# Required work:
The answer must consist of every line from the data that holds the string "camera".

# Source records:

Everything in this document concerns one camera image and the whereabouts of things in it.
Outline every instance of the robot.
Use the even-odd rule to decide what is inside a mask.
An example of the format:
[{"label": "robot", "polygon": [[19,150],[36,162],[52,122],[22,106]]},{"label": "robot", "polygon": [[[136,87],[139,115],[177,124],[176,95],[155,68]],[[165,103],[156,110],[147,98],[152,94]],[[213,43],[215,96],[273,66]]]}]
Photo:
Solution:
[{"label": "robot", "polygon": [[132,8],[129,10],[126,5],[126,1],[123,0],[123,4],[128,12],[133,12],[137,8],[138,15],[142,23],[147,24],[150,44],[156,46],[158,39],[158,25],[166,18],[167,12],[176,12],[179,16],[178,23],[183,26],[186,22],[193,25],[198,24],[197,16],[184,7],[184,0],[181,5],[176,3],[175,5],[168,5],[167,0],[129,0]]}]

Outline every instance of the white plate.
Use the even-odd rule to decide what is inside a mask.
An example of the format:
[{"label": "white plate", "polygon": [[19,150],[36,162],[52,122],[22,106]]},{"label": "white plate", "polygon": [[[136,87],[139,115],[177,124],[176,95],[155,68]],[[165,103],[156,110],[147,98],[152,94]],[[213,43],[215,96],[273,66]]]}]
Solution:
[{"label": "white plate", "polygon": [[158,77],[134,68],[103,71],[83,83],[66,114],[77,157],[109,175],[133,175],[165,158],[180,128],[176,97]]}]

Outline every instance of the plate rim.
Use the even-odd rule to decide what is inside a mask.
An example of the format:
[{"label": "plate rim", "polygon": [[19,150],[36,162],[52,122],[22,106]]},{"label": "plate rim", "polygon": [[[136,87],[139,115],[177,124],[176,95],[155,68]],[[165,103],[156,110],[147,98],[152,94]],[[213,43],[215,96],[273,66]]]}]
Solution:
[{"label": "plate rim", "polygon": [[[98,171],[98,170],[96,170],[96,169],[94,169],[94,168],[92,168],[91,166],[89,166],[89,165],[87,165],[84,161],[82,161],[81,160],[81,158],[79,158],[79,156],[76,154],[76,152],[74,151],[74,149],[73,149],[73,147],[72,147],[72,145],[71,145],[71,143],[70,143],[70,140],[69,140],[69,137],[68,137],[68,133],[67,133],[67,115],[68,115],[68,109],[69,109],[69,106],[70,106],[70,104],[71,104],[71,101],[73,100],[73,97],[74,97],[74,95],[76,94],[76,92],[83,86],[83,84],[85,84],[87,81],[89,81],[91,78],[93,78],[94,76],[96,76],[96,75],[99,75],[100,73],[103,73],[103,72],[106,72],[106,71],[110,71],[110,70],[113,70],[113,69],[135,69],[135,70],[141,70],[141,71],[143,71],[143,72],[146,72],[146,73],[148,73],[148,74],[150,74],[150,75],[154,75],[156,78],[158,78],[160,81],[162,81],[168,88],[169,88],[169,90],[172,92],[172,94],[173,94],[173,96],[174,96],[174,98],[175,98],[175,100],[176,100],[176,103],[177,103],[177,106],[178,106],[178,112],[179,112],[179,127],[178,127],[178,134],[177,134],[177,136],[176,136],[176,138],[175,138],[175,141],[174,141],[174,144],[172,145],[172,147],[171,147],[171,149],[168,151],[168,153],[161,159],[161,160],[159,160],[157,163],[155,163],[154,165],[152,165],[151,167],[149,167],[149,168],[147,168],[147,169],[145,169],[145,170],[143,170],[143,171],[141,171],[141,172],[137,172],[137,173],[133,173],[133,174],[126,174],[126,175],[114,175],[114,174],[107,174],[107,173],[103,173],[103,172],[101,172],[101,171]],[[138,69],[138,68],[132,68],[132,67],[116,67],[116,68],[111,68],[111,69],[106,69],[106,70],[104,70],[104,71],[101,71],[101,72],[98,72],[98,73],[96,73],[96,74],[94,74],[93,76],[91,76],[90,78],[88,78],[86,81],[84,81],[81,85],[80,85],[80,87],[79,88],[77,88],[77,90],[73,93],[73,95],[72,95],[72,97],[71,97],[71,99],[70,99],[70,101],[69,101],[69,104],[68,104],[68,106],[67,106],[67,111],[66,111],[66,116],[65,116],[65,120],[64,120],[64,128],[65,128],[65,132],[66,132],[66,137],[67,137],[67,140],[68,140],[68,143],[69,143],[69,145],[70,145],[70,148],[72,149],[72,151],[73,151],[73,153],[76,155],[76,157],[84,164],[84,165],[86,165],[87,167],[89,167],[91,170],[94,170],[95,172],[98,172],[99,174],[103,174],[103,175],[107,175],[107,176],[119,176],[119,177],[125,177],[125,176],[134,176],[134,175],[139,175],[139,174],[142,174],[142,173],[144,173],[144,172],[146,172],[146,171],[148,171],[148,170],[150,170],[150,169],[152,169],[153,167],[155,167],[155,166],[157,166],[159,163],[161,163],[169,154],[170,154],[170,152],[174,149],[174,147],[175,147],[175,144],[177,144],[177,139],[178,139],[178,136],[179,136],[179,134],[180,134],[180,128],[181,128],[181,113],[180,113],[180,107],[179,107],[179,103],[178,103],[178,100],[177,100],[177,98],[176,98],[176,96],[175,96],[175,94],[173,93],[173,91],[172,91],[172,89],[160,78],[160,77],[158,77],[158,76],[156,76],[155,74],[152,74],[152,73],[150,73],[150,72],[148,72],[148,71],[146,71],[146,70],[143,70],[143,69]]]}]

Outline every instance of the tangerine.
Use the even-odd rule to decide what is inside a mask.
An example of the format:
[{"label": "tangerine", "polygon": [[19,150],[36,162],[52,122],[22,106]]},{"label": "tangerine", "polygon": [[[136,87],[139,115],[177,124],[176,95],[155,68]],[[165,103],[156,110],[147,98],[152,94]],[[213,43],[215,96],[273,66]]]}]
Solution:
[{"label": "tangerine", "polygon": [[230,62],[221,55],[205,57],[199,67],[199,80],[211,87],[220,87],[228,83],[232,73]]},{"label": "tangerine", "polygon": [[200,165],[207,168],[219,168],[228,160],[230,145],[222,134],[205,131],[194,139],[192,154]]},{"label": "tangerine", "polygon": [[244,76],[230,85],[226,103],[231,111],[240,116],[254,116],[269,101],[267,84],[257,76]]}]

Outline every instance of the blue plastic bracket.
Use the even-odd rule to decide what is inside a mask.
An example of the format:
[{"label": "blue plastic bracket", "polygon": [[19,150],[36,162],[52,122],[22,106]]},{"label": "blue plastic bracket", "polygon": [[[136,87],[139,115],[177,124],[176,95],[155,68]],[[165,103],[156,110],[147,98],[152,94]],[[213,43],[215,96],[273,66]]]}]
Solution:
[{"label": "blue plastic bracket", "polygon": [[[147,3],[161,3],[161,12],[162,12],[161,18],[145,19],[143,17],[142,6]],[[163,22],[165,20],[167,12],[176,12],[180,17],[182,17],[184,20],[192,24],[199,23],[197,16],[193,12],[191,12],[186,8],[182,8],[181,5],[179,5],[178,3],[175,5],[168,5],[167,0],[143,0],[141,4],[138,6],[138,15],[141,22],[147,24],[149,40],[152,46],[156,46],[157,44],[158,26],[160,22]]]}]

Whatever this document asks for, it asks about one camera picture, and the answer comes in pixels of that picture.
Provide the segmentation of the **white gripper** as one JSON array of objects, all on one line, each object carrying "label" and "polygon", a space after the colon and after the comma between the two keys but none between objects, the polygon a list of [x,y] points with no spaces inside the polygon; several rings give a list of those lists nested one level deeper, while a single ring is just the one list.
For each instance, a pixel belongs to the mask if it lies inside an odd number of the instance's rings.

# Reply to the task:
Everything in this document concerns one camera image and the whereabouts of things in it.
Whatever this document asks for, it asks about one camera picture, and the answer comes in pixels of that picture.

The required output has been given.